"""

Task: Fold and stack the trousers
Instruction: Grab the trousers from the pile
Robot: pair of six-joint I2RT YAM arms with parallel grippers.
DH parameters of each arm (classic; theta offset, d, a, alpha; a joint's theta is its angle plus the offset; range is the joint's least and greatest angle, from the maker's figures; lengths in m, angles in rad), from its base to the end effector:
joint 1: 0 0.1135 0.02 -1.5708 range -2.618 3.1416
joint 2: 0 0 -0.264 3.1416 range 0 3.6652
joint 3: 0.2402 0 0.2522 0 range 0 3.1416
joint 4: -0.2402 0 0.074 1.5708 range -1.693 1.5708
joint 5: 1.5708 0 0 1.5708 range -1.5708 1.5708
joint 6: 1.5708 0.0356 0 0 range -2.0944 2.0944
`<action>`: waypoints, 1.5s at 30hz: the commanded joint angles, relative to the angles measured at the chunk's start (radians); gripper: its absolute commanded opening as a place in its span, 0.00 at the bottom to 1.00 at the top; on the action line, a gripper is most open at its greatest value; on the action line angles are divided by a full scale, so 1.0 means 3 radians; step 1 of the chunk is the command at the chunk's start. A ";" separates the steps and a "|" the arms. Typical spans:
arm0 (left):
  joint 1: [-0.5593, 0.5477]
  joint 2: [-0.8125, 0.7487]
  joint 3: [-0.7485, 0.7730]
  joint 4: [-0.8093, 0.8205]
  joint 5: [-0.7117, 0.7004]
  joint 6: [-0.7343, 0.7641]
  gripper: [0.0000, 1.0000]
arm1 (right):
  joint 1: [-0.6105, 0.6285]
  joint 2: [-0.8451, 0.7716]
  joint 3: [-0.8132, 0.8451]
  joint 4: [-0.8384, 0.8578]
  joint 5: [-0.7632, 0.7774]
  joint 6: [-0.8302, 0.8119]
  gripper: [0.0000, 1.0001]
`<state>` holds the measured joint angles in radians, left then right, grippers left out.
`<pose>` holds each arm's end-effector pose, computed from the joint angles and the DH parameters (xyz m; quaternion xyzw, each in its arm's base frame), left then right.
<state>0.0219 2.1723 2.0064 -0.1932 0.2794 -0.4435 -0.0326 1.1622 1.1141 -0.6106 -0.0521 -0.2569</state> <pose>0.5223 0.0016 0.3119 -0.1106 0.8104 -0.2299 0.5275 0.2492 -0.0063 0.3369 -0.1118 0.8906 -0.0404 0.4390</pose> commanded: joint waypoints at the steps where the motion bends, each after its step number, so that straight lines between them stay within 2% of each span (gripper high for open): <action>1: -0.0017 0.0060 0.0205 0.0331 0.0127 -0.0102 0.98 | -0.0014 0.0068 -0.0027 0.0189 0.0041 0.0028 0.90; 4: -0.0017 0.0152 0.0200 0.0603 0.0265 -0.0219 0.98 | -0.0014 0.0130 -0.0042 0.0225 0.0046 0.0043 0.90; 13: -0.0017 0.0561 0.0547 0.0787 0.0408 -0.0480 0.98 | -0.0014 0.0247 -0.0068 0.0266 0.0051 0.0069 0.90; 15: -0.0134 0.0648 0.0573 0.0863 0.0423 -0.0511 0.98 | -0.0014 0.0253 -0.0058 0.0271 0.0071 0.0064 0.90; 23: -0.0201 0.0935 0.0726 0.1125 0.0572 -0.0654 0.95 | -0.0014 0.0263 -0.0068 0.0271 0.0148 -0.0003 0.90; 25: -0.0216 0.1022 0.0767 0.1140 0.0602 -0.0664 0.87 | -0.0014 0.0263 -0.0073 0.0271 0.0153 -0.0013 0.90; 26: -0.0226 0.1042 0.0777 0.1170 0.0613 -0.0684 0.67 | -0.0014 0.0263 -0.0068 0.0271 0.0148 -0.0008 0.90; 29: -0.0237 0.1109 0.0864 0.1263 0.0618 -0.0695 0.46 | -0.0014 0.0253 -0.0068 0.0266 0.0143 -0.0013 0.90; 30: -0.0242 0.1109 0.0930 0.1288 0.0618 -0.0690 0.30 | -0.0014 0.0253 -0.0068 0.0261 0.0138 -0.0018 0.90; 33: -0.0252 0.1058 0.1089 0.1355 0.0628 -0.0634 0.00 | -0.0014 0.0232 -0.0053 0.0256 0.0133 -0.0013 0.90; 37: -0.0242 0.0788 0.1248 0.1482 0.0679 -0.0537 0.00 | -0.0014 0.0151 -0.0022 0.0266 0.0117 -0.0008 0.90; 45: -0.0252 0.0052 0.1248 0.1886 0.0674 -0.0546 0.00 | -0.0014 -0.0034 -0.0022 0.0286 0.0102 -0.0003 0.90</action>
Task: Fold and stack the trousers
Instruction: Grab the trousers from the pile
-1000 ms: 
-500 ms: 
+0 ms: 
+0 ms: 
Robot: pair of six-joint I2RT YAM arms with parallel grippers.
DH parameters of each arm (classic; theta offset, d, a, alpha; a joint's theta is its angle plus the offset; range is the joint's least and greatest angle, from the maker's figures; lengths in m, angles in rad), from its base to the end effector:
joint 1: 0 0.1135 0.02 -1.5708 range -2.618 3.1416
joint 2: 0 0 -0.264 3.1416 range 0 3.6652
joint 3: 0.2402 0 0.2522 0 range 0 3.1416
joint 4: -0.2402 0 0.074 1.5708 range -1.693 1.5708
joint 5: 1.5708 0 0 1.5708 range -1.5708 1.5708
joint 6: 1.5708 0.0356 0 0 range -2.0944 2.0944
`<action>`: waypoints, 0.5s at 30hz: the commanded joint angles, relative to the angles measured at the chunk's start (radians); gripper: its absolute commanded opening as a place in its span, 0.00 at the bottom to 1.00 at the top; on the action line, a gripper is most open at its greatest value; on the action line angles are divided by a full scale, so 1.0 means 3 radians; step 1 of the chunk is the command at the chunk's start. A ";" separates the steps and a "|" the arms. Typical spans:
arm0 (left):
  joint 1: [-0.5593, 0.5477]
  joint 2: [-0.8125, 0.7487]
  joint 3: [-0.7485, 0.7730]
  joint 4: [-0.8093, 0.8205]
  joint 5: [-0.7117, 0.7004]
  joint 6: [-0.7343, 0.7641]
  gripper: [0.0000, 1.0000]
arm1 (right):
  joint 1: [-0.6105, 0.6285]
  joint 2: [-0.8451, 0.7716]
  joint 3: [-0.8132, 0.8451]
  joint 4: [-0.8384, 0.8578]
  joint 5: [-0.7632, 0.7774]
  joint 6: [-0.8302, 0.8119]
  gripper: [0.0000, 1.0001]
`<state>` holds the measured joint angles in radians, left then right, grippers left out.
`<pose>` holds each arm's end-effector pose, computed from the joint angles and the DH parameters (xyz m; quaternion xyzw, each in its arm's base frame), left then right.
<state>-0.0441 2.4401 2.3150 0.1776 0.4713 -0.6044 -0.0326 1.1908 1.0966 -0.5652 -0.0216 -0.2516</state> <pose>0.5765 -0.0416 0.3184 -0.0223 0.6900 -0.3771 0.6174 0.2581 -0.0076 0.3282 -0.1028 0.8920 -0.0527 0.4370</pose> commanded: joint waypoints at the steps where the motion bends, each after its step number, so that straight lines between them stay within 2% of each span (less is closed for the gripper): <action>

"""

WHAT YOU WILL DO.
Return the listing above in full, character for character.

RESULT FOR THIS TASK.
Task: Fold and stack the trousers
Instruction: Grab the trousers from the pile
Robot: pair of six-joint I2RT YAM arms with parallel grippers.
DH parameters of each arm (classic; theta offset, d, a, alpha; a joint's theta is its angle plus the offset; range is the joint's least and greatest angle, from the maker's figures; lengths in m, angles in rad), from its base to the end effector:
joint 1: 0 0.1135 0.02 -1.5708 range -2.618 3.1416
joint 2: 0 0 -0.264 3.1416 range 0 3.6652
joint 3: 0.2402 0 0.2522 0 range 0 3.1416
joint 4: -0.2402 0 0.074 1.5708 range -1.693 1.5708
joint 5: 1.5708 0 0 1.5708 range -1.5708 1.5708
joint 6: 1.5708 0.0356 0 0 range -2.0944 2.0944
`<action>`: waypoints, 1.5s at 30hz: the commanded joint angles, relative to the angles measured at the chunk's start (radians); gripper: its absolute commanded opening as a place in its span, 0.00 at the bottom to 1.00 at the top; on the action line, a gripper is most open at its greatest value; on the action line angles are divided by a full scale, so 1.0 means 3 radians; step 1 of the chunk is the command at the chunk's start. A ";" separates the steps and a "|" the arms. Typical spans:
arm0 (left):
  joint 1: [-0.5593, 0.5477]
  joint 2: [-0.8125, 0.7487]
  joint 3: [-0.7485, 0.7730]
  joint 4: [-0.8093, 0.8205]
  joint 5: [-0.7117, 0.7004]
  joint 6: [-0.7343, 0.7641]
  gripper: [0.0000, 1.0000]
arm1 (right):
  joint 1: [-0.6105, 0.6285]
  joint 2: [-0.8451, 0.7716]
  joint 3: [-0.8132, 0.8451]
  joint 4: [-0.8384, 0.8578]
  joint 5: [-0.7632, 0.7774]
  joint 6: [-0.8302, 0.8119]
  gripper: [0.0000, 1.0001]
`<state>` holds the measured joint angles in radians, left then right, grippers left out.
`<pose>` holds each arm's end-effector pose, computed from the joint angles and the DH parameters (xyz m; quaternion xyzw, each in its arm's base frame), left then right.
<state>0.0219 2.1723 2.0064 -0.1932 0.2794 -0.4435 -0.0326 1.1622 1.1141 -0.6106 -0.0521 -0.2569</state> <pose>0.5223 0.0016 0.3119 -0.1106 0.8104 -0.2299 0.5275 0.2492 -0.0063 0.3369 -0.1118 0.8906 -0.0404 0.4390</pose> commanded: joint waypoints at the steps where the motion bends, each after its step number, so that straight lines between them stay within 2% of each span (gripper high for open): <action>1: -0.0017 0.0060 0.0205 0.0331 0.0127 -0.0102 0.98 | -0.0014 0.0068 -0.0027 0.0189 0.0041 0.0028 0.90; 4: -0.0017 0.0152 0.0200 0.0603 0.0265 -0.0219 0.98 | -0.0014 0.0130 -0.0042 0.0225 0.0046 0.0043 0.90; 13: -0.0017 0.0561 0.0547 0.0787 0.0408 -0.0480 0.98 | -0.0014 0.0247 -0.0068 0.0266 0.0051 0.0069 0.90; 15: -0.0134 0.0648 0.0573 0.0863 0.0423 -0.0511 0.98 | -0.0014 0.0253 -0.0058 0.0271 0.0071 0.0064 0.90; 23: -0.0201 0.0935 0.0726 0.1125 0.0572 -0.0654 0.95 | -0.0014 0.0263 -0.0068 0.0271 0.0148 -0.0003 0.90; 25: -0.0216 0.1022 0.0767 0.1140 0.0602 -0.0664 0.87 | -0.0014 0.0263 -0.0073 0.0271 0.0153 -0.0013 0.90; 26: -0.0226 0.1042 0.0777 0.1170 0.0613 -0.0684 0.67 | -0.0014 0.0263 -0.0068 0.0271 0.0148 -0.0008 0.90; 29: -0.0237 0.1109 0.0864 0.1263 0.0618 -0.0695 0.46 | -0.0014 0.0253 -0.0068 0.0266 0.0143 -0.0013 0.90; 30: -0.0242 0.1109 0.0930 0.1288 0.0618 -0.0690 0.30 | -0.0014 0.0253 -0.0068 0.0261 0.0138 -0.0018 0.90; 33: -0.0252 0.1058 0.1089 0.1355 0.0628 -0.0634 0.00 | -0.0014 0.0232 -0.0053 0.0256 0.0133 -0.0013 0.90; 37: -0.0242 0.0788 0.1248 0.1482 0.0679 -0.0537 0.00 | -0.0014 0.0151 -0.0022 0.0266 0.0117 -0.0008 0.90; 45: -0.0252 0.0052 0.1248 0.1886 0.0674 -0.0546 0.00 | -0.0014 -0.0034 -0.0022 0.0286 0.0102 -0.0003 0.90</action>
Task: Fold and stack the trousers
Instruction: Grab the trousers from the pile
-1000 ms: 
-500 ms: 
+0 ms: 
+0 ms: 
Robot: pair of six-joint I2RT YAM arms with parallel grippers.
DH parameters of each arm (classic; theta offset, d, a, alpha; a joint's theta is its angle plus the offset; range is the joint's least and greatest angle, from the maker's figures; lengths in m, angles in rad), from its base to the end effector:
joint 1: 0 0.1135 0.02 -1.5708 range -2.618 3.1416
joint 2: 0 0 -0.264 3.1416 range 0 3.6652
joint 3: 0.2402 0 0.2522 0 range 0 3.1416
joint 4: -0.2402 0 0.074 1.5708 range -1.693 1.5708
joint 5: 1.5708 0 0 1.5708 range -1.5708 1.5708
joint 6: 1.5708 0.0356 0 0 range -2.0944 2.0944
`<action>`: waypoints, 0.5s at 30hz: the commanded joint angles, relative to the angles measured at the chunk's start (radians); gripper: its absolute commanded opening as a place in its span, 0.00 at the bottom to 1.00 at the top; on the action line, a gripper is most open at its greatest value; on the action line angles are divided by a full scale, so 1.0 means 3 radians; step 1 of the chunk is the command at the chunk's start. A ";" separates the steps and a "|" the arms. Typical spans:
arm0 (left):
  joint 1: [-0.5593, 0.5477]
  joint 2: [-0.8125, 0.7487]
  joint 3: [-0.7485, 0.7730]
  joint 4: [-0.8093, 0.8205]
  joint 5: [-0.7117, 0.7004]
  joint 6: [-0.7343, 0.7641]
  gripper: [0.0000, 1.0000]
arm1 (right):
  joint 1: [-0.6105, 0.6285]
  joint 2: [-0.8451, 0.7716]
  joint 3: [-0.8132, 0.8451]
  joint 4: [-0.8384, 0.8578]
  joint 5: [-0.7632, 0.7774]
  joint 6: [-0.8302, 0.8119]
  gripper: [0.0000, 1.0001]
`<state>` holds the measured joint angles in radians, left then right, grippers left out.
`<pose>` holds each arm's end-effector pose, computed from the joint angles and the DH parameters (xyz m; quaternion xyzw, each in its arm's base frame), left then right.
<state>-0.0441 2.4401 2.3150 0.1776 0.4713 -0.6044 -0.0326 1.1908 1.0966 -0.5652 -0.0216 -0.2516</state> <pose>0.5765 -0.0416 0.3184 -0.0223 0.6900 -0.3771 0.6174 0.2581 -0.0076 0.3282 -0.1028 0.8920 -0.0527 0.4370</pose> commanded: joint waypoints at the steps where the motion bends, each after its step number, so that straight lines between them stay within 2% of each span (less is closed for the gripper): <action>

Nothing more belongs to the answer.